━━━ Collected material ━━━

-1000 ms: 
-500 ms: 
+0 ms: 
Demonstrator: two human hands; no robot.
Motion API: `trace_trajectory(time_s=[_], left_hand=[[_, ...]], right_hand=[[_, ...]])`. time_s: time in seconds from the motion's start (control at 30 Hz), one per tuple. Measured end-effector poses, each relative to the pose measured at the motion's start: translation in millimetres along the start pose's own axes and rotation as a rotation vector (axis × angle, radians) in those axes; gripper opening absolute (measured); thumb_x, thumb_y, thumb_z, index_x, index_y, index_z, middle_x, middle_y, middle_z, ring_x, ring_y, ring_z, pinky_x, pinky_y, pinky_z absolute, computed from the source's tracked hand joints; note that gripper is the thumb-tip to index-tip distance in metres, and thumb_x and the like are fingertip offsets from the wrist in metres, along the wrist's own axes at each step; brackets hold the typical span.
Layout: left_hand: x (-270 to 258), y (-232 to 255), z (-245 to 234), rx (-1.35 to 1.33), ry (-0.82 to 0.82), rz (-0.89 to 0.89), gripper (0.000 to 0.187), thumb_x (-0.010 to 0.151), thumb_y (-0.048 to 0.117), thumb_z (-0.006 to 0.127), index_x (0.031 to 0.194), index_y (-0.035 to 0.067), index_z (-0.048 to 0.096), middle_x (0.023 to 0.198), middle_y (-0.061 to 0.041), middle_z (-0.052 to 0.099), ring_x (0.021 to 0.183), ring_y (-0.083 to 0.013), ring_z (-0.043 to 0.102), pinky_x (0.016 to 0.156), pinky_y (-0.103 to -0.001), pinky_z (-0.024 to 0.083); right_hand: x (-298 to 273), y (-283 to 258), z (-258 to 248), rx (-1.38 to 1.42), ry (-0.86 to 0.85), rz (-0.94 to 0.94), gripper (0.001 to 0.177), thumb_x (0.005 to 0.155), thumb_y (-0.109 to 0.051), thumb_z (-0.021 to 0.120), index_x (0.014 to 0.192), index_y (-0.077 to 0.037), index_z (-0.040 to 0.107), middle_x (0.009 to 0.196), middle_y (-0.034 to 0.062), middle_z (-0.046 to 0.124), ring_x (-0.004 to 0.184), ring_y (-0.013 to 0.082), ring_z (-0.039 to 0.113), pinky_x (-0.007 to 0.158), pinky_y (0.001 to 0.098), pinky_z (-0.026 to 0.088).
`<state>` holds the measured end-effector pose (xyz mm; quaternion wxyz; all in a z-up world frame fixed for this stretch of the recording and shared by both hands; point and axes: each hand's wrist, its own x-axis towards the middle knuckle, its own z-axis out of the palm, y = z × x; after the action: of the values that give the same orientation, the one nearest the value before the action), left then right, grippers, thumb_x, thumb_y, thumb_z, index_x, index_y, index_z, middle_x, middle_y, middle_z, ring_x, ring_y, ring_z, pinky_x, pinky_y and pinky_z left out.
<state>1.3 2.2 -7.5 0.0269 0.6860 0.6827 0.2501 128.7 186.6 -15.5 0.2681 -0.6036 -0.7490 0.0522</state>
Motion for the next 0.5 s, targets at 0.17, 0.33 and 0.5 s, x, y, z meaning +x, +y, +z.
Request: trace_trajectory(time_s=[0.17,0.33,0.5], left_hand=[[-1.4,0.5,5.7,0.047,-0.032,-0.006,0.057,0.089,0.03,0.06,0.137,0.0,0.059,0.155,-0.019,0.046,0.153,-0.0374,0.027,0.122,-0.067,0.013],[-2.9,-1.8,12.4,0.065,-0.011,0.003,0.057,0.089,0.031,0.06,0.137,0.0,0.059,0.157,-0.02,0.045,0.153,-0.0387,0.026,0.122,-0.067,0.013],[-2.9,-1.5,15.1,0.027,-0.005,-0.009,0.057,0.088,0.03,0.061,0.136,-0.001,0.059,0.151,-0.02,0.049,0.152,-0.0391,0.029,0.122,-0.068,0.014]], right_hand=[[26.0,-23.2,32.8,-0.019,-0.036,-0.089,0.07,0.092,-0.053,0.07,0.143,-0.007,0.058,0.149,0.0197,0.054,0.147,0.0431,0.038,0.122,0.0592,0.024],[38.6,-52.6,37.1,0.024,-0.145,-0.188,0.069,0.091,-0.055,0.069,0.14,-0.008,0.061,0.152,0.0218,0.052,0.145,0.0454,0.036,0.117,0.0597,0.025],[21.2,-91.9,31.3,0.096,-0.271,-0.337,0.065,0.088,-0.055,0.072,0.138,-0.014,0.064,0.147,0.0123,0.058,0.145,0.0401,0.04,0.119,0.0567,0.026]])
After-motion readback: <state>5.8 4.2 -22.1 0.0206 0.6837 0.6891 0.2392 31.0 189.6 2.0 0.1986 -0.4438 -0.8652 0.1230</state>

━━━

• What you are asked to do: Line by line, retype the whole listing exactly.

• Task answer:
-1000 ms: 
-500 ms: 
+0 ms: 
Demonstrator: two human hands; no robot.
Motion API: `trace_trajectory(time_s=[_], left_hand=[[_, ...]], right_hand=[[_, ...]])`. time_s: time in seconds from the motion's start (control at 30 Hz), one per tuple. Measured end-effector poses, each relative to the pose measured at the motion's start: translation in millimetres along the start pose's own axes and rotation as a rotation vector (axis × angle, radians) in those axes; gripper opening absolute (measured); thumb_x, thumb_y, thumb_z, index_x, index_y, index_z, middle_x, middle_y, middle_z, ring_x, ring_y, ring_z, pinky_x, pinky_y, pinky_z absolute, computed from the source's tracked hand joints; note that gripper is the thumb-tip to index-tip distance in metres, and thumb_x and the like are fingertip offsets from the wrist in metres, along the wrist's own axes at each step; brackets hold the typical span.
Layout: left_hand: x (-270 to 258), y (-232 to 255), z (-245 to 234), rx (-1.35 to 1.33), ry (-0.82 to 0.82), rz (-0.89 to 0.89), gripper (0.000 to 0.187), thumb_x (-0.010 to 0.151), thumb_y (-0.048 to 0.117), thumb_z (-0.006 to 0.127), index_x (0.031 to 0.194), index_y (-0.035 to 0.067), index_z (-0.048 to 0.096), middle_x (0.023 to 0.198), middle_y (-0.061 to 0.041), middle_z (-0.052 to 0.099), ring_x (0.021 to 0.183), ring_y (-0.083 to 0.013), ring_z (-0.043 to 0.102), pinky_x (0.016 to 0.156), pinky_y (-0.103 to -0.001), pinky_z (-0.024 to 0.083); right_hand: x (-298 to 273), y (-283 to 258), z (-258 to 248), rx (-1.38 to 1.42), ry (-0.86 to 0.85), rz (-0.94 to 0.94), gripper (0.001 to 0.177), thumb_x (0.005 to 0.155), thumb_y (-0.109 to 0.051), thumb_z (-0.021 to 0.120), index_x (0.014 to 0.192), index_y (-0.077 to 0.037), index_z (-0.040 to 0.107), middle_x (0.009 to 0.196), middle_y (-0.034 to 0.062), middle_z (-0.046 to 0.124), ring_x (-0.004 to 0.184), ring_y (-0.013 to 0.082), ring_z (-0.039 to 0.113), pinky_x (-0.007 to 0.158), pinky_y (0.001 to 0.098), pinky_z (-0.026 to 0.088).
`<state>` holds the measured end-effector pose (xyz mm; quaternion wxyz; all in a z-up world frame fixed for this stretch of the recording and shared by both hands; point and axes: each hand's wrist, its own x-axis towards the middle knuckle, its own z-axis out of the palm, y = z × x; after the action: of the values that give the same orientation, the one nearest the value before the action), left then right, grippers, thumb_x, thumb_y, thumb_z, index_x, index_y, index_z, middle_x, middle_y, middle_z, ring_x, ring_y, ring_z, pinky_x, pinky_y and pinky_z left out.
<state>1.3 2.2 -7.5 0.0269 0.6860 0.6827 0.2501 128.7 186.6 -15.5 0.2681 -0.6036 -0.7490 0.0522</state>
Motion for the next 0.5 s, targets at 0.17, 0.33 and 0.5 s, x, y, z meaning +x, +y, +z.
Request: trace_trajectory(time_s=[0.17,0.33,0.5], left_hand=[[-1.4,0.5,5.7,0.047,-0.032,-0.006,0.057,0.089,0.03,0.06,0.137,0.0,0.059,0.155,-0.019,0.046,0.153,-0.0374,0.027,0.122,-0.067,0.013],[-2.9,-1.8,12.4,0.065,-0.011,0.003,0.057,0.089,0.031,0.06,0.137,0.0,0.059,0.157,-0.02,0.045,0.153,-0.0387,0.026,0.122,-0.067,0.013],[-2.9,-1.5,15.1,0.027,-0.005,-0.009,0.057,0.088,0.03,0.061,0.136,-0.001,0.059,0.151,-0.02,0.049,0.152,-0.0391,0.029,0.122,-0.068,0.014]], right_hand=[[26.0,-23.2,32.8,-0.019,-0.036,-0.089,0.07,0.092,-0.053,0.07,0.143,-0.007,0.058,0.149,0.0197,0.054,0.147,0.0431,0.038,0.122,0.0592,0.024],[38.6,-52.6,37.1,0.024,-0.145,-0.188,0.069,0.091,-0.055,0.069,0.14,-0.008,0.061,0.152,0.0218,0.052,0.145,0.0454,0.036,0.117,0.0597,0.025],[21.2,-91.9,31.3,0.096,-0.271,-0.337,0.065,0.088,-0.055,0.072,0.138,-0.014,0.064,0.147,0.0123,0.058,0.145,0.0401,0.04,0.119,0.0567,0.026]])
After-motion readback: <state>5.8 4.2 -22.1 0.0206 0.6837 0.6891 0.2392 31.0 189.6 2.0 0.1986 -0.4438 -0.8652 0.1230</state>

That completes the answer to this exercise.